New car resale suddenly comes with ‘absolutely insane’ profit

Reselling New Cars Suddenly Comes With 'Absolutely Insane' Profit

The new trend that brings in a lot of money is car flipping.

Dennis Wang bought a brand new Tesla five months ago. But the offer he recently got from a dealer was too good to pass up: $101,000. Wang paid $87,000 for his new Tesla in March.

“Absolutely insane! Mind-blowing!” said Wang.

Eddie Gribust knocked over his Tesla for $5,000 more than he paid for it.

“In the last two years I’ve driven brand new cars and I haven’t lost a cent,” he said.

According to, cars typically lose more than 20% of their value in the first year on the road. But since the pandemic began, used car prices have actually increased by 53%, according to the Bureau of Labor Statistics.

“Even basic vehicles like a Honda Civic or a Toyota Camry, these vehicles are worth more in the used market than in the new market,” said Ivan Drury, senior manager of Insights at auto retailer website Edmunds.

Drury said there aren’t enough new cars, so buyers are turning to used cars, “essentially raising the ceiling on what used cars cost.”

“It will be shock and awe!” he said of those trying to buy a basic car. “You’re pretty much guaranteed to pay more and get less at any price.”
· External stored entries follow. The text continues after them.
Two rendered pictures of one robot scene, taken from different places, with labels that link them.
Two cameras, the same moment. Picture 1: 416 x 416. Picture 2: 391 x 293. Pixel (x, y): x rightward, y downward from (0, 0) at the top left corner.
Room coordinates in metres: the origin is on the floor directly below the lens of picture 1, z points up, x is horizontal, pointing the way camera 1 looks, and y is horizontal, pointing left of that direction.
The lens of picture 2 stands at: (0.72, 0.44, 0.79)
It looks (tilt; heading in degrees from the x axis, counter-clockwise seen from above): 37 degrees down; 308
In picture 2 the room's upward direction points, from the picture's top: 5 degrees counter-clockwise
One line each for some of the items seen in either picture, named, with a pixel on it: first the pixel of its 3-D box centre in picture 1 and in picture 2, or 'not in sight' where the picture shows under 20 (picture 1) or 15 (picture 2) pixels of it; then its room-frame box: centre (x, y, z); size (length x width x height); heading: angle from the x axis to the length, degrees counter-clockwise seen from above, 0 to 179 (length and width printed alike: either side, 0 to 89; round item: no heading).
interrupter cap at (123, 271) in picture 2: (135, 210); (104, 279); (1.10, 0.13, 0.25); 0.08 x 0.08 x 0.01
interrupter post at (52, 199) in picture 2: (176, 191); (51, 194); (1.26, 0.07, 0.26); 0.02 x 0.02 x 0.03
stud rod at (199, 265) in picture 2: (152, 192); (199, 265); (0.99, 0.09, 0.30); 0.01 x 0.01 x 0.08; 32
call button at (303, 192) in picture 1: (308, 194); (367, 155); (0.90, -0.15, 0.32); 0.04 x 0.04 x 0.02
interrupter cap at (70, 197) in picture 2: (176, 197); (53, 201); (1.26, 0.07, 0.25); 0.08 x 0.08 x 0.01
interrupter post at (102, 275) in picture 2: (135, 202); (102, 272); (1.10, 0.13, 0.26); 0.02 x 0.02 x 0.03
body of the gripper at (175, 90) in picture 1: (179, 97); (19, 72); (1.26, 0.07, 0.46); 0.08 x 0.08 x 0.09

But some automakers are starting to crack down. General Motors warns buyers that warranties on its popular vehicles will disappear if those cars are turned over within the first 12 months. Tesla said it can “unilaterally cancel any order that we believe was made for resale purposes.”
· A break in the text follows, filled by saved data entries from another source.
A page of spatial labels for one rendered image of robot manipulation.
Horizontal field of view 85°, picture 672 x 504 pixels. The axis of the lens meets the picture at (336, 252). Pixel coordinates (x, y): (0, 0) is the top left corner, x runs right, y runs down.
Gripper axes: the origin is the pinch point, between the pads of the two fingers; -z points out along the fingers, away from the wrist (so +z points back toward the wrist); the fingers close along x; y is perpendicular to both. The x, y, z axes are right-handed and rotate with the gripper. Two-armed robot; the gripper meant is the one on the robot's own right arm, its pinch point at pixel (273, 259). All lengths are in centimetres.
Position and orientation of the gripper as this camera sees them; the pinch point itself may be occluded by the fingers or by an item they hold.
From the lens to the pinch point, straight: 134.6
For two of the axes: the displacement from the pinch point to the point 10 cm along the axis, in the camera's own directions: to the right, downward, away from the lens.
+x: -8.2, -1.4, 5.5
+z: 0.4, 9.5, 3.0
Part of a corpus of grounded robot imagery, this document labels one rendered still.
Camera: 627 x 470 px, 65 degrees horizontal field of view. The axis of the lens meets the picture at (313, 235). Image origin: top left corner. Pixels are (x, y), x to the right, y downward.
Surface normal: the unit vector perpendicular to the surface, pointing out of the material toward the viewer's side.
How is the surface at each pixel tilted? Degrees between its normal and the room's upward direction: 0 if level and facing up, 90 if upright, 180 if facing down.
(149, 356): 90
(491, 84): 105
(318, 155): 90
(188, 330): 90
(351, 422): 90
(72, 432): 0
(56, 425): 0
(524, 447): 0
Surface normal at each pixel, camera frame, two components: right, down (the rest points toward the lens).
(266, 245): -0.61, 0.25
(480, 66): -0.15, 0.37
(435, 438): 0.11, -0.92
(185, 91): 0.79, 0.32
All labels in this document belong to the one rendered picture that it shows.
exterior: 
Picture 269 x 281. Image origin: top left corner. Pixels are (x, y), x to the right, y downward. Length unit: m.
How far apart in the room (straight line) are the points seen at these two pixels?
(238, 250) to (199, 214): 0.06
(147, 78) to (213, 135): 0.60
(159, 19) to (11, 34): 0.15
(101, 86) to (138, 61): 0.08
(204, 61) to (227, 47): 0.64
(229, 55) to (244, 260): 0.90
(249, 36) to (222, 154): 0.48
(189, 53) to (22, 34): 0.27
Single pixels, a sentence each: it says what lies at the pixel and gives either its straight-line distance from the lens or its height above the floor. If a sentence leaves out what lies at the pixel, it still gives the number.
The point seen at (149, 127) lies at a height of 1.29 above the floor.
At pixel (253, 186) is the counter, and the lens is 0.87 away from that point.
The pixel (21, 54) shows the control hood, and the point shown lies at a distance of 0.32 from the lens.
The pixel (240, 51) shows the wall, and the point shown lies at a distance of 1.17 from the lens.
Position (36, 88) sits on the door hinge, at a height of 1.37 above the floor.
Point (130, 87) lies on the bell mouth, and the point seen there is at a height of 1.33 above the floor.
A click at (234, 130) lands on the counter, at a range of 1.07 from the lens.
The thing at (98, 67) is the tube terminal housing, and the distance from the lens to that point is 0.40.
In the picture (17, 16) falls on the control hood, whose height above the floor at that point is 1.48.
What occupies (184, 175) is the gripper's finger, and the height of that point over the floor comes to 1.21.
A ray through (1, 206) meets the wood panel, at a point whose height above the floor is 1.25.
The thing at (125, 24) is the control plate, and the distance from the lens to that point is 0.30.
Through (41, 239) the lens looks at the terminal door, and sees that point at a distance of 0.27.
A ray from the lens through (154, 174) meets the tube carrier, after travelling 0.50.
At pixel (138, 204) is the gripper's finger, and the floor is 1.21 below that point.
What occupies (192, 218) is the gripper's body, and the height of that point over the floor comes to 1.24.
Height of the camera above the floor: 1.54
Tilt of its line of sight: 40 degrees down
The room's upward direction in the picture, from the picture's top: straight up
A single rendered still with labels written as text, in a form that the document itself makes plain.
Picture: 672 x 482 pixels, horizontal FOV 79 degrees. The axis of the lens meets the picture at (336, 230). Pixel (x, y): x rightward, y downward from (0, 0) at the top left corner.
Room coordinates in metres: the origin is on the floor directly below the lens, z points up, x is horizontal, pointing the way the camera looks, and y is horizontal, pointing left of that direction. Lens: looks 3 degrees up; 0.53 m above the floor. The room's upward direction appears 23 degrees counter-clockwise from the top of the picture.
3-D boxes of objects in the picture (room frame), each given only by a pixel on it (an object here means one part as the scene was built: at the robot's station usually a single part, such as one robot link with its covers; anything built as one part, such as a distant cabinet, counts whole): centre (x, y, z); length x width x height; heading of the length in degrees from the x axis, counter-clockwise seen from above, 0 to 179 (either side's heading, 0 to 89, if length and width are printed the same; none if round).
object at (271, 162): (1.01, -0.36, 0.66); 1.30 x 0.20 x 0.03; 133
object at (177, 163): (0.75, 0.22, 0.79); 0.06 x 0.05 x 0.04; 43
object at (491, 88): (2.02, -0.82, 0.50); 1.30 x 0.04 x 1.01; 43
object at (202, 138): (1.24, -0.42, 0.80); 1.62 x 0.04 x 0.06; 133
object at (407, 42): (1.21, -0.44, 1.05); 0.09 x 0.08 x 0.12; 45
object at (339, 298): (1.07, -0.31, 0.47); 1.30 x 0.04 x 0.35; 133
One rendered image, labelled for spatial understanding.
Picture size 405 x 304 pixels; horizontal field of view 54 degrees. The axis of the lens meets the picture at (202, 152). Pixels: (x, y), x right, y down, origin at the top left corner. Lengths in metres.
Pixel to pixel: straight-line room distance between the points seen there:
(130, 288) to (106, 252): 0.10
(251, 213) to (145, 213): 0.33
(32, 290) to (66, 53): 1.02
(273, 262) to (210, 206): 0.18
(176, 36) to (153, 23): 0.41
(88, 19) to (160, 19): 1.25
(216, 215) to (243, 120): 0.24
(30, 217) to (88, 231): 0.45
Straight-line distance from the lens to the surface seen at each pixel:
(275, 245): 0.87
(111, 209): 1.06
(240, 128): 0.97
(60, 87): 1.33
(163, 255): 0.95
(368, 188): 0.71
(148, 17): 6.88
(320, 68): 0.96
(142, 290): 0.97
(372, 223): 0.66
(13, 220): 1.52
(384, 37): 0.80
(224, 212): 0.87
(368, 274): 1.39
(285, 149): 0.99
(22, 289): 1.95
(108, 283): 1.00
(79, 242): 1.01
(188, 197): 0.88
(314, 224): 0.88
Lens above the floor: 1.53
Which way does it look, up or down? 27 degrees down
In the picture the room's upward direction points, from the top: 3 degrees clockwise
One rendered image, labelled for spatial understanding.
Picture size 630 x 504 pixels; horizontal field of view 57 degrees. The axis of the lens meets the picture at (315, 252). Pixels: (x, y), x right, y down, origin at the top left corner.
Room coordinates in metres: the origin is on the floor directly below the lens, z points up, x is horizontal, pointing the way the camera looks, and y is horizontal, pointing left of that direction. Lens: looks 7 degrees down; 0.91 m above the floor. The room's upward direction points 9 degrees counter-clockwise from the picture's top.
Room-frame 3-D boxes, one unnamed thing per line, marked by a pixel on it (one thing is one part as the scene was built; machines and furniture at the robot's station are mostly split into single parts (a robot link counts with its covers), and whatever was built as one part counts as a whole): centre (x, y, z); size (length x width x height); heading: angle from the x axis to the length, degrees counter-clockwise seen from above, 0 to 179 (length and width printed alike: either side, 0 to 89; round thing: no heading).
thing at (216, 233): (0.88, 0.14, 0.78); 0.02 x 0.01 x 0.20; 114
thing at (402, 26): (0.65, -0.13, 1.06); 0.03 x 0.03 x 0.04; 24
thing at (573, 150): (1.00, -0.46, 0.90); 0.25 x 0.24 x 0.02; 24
That’s exactly what happened to Wang.

“Unfortunately, my order for Tesla has actually been deleted,” Wang said.

In this economy it is a good idea to check the value of your car online, especially if you have a lease. It’s probably worth a lot more than you owe, which can give you a lot of bargaining power with the dealer or you can sell it and turn that equity into cash.